BRIEF: Go through the records and extract every line with the word "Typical".

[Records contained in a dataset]

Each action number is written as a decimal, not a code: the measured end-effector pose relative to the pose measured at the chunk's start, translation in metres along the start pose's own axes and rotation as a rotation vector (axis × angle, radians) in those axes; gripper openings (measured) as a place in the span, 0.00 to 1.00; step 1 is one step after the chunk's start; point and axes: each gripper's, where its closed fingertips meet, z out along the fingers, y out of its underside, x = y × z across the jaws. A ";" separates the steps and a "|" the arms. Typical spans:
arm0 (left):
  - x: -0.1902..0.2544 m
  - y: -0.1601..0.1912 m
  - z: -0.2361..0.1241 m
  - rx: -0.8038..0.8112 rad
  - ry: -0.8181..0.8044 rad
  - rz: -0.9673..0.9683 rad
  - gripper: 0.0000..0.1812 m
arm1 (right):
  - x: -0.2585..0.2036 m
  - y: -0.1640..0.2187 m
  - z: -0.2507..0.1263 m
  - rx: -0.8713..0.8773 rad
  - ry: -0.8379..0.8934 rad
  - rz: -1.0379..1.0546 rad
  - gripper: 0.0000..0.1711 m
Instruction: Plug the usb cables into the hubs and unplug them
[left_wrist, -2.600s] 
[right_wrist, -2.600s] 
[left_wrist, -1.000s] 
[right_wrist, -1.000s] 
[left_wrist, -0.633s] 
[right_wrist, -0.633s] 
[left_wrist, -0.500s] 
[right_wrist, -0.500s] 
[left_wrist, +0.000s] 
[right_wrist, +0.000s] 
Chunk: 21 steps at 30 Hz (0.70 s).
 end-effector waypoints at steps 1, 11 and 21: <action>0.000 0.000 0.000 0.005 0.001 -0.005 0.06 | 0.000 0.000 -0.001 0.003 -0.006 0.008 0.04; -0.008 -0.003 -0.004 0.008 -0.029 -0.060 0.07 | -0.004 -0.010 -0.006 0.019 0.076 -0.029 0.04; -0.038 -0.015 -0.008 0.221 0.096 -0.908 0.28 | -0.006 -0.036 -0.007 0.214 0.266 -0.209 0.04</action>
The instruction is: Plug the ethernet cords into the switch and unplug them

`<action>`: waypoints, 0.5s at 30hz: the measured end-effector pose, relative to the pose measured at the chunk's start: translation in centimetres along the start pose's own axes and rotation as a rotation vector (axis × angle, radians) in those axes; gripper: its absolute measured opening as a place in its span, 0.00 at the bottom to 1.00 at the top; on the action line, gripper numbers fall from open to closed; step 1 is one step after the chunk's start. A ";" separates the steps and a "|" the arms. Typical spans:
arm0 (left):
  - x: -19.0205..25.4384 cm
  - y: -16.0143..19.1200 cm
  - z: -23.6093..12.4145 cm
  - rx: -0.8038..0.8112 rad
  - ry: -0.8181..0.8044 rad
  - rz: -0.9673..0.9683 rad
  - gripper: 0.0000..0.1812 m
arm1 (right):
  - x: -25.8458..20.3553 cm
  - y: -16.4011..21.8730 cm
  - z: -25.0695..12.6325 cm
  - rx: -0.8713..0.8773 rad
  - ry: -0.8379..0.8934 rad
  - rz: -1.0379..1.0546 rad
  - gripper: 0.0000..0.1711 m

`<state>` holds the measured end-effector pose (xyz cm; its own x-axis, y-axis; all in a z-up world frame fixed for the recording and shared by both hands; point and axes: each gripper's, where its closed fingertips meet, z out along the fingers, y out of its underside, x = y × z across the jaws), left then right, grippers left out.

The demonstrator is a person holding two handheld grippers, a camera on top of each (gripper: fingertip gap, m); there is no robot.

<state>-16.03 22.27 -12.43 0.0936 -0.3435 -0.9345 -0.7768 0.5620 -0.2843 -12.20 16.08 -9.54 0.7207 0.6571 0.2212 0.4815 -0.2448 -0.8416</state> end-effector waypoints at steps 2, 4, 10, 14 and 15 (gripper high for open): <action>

COMPLETED EXERCISE:
Each action number is written as a decimal, not a code: the measured end-effector pose relative to the pose measured at the chunk's start, translation in metres along the start pose's own axes and rotation as a rotation vector (axis × angle, radians) in those axes; gripper openings (measured) as a place in the span, 0.00 to 1.00; step 1 is one step after the chunk's start; point and axes: each gripper's, where its closed fingertips meet, z out along the fingers, y out of its underside, x = y × z across the jaws. A ";" separates the steps and a "|" the arms. Typical spans:
`<action>`: waypoints, 0.5s at 30hz: the measured end-effector pose, relative to the pose measured at the chunk's start: translation in centimetres along the start pose's own axes and rotation as a rotation vector (axis × angle, radians) in those axes; gripper: its absolute measured opening as a place in its span, 0.00 at the bottom to 1.00 at the top; on the action line, gripper numbers fall from open to closed; step 1 is one step after the chunk's start. A ";" separates the steps and a "|" the arms. Typical spans:

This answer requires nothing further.